清晨五点半,镇江汽车站门口的灯还亮着。
那灯是惨白的,照在湿漉漉的地面上,泛着层薄薄的青光。楼明之到的时候,谢依兰已经站在售票处旁边了。她今天穿了件深灰色的短外套,背着一个旧帆布包,头发用橡皮筋扎成低马尾,耳边别了个极细的黑色发卡。整个人看起来像个赶早课的研究生,安静,素净,和昨夜雨巷里那个警觉如猫的女人判若两人。
“吃。”她递过来一个塑料袋,里面是两个包子,一个装豆浆的纸杯。包子还温着,白气从袋口挤出来,在冷空气里散成极淡的雾。
楼明之接过:“你几点到的?”
“比你早一点。”谢依兰说,朝检票口走,“车还有二十分钟。六点那趟,人少。”
两人上了车。大巴是旧车,座椅套洗得发白,车厢里有一股樟脑丸和汽油混在一起的气味。谢依兰挑了倒数第三排靠窗的位置,楼明之坐在她旁边。她把帆布包放在腿上,双手搭在包上,指尖无意识地绞着包带上的线头。

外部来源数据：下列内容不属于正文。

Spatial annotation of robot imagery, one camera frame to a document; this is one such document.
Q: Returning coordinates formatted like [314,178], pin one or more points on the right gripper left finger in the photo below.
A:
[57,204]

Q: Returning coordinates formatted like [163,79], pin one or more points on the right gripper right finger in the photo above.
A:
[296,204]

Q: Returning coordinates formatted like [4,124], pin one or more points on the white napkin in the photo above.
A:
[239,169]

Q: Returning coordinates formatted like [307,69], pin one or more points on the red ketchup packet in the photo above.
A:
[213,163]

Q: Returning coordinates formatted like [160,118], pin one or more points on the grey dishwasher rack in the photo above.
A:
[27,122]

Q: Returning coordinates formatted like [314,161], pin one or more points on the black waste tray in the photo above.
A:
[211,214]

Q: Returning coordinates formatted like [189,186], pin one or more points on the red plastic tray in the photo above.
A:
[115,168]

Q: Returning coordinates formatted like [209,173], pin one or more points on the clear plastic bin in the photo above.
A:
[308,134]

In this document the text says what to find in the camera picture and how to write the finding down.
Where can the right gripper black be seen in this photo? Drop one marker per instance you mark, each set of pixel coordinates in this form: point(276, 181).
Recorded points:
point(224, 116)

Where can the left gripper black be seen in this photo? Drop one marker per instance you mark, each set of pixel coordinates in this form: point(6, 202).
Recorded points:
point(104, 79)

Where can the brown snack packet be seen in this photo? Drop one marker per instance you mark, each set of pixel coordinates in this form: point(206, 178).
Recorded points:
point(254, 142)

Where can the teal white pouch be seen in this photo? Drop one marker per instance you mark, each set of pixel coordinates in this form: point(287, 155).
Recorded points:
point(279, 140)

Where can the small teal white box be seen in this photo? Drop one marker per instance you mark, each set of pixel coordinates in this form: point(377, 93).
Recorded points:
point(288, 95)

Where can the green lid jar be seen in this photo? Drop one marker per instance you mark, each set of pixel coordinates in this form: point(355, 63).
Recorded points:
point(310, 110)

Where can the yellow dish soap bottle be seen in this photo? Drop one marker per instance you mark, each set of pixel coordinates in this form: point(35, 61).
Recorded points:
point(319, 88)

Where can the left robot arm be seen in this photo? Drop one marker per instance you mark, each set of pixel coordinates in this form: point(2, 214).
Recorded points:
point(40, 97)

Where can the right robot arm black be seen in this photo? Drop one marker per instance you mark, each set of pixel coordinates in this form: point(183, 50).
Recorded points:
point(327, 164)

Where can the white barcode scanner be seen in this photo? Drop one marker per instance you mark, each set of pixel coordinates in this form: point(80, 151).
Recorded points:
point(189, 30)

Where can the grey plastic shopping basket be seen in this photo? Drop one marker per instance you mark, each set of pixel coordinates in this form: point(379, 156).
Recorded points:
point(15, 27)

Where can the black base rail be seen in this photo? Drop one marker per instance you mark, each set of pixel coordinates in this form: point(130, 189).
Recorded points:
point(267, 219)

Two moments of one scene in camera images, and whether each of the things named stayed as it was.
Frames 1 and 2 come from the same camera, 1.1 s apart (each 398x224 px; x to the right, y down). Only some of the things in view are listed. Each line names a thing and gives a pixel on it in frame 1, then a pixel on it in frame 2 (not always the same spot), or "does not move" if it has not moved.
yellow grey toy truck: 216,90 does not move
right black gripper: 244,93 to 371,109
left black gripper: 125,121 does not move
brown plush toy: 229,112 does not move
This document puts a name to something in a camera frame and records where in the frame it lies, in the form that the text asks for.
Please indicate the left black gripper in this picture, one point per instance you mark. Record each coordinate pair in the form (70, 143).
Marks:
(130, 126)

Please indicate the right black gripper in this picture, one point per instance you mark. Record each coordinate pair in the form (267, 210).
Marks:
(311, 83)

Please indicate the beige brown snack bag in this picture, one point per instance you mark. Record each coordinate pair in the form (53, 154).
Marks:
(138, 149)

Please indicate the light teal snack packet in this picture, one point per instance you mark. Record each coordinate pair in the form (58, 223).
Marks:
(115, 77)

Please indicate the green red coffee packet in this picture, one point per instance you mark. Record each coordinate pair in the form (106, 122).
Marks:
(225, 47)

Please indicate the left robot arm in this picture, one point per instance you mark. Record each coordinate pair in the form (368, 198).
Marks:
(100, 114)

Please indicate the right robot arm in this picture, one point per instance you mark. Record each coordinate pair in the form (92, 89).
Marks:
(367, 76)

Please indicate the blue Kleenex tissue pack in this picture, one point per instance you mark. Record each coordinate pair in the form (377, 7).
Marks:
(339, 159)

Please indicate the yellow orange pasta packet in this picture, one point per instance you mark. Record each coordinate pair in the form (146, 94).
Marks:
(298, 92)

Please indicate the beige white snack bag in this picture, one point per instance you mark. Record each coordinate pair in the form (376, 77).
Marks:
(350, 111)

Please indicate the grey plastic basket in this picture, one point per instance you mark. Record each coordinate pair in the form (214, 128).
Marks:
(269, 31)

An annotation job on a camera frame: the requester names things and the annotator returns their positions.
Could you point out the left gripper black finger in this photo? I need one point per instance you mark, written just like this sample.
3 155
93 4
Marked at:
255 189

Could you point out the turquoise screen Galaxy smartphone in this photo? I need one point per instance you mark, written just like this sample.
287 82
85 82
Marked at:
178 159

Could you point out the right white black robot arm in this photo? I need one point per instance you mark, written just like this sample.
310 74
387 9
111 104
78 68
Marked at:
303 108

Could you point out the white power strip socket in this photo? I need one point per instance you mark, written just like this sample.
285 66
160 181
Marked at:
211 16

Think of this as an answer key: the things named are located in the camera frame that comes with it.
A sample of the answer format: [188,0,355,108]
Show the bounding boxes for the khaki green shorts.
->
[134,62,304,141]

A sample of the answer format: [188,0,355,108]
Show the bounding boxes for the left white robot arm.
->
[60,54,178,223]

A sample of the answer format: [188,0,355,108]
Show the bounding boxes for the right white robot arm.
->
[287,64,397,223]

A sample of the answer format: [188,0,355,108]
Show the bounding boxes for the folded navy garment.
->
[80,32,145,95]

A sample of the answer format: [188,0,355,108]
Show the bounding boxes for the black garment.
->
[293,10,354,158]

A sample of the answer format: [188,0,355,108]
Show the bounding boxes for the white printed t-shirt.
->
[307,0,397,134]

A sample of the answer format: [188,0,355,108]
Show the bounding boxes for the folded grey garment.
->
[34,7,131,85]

车开动后,镇江的街景缓缓向后退去。雨已经停了,天边浮着一层灰蓝色的云,像没洗干净的砚台。长江在远处若隐若现,水面阔大而苍茫,几艘货船像贴在水面上的剪影,缓慢地移动。
“你昨晚没怎么睡。”谢依兰说,声音很轻,像在陈述一个事实。
楼明之靠在椅背上,眼睛半阖着:“睡了三小时。够了。”
“做梦了?”
楼明之沉默了两秒:“你怎么知道?”
“你这种人,一闭眼就是案子。尤其在这种时候,大脑不会放过你。”谢依兰转过头看他,窗外的光打在她脸上,忽明忽暗地流过,“梦见你恩师了?”
楼明之喉结动了动,没说话。他确实梦见了恩师。梦里恩师坐在办公室里,背对着他,正在用一支极细的毛笔在纸上写什么。他走过去,想看清那些字,可那纸越凑近越模糊,最后整张纸都化成了水,从他指缝里漏下去。他惊醒时,天还没亮,雨正打在窗上。
“梦见他写字。”楼明之终于开口,声音像从很深的井里打上来的,“可我看不清写的是什么。就一个动作,一直在写,一直写。”
谢依兰没接话。她转过头,望着窗外飞掠而过的田野。田野是灰绿的,远处的农舍像散落的棋子,几缕炊烟在晨雾里慢慢爬升。过了好一会儿,她忽然说:“我师叔也爱写字。小时候他教我,说字是人留在纸上的魂。看一个人的字,能看见他心里的鬼。”
“那你昨晚给我看的铜牌,背面的字,像谁的魂?”楼明之问。
谢依兰没料到他把话题拐到这里,轻轻吸了一口气:“那四个字,是青霜门第二代门主题的,‘剑藏鹤鸣’。鹤是青霜门的图腾,青霜剑谱里最高的一式,就叫‘鹤鸣九皋’。那铜牌,是门中身份的凭证。持牌人,可调动门中所有力量。”
“现在门都没了,这牌子还剩什么用?”楼明之问。
“钥匙。”谢依兰说,“青霜剑谱被藏在一个谁都不知道的地方。要找到它,就需要这两块铜牌。所以许又开在找,买卡特也在找。我师叔送出这半块,就是不想让它落在许又开手里。”
“那另半块呢?”
谢依兰摇头:“当年门主那块,一直下落不明。师叔找了二十年,始终没找到。昨晚那个穿雨衣的人影,我回去想了一夜。如果他是许又开的人,那说明许又开已经找到镇江了。如果他是买卡特的人,那买卡特这次约你,就不只是试水。”
“他是在警告我。”楼明之说,声音冷下来,“半块铜牌,一个雨夜,一条被跟踪的路。他在告诉我,我的行踪在他眼里一清二楚。我要查案,可以,但要按他的规矩来。”
谢依兰轻轻点头:“买卡特这种人,不会白送东西。他给你铜牌,就是往你脖子上套了一根绳。绳子现在松着,什么时候紧,全看他心情。”
“可他忘了。”楼明之睁开眼,眼里有种极冷的光,“被套住的人,不一定都是猎物。有时候,套索也会反过来。”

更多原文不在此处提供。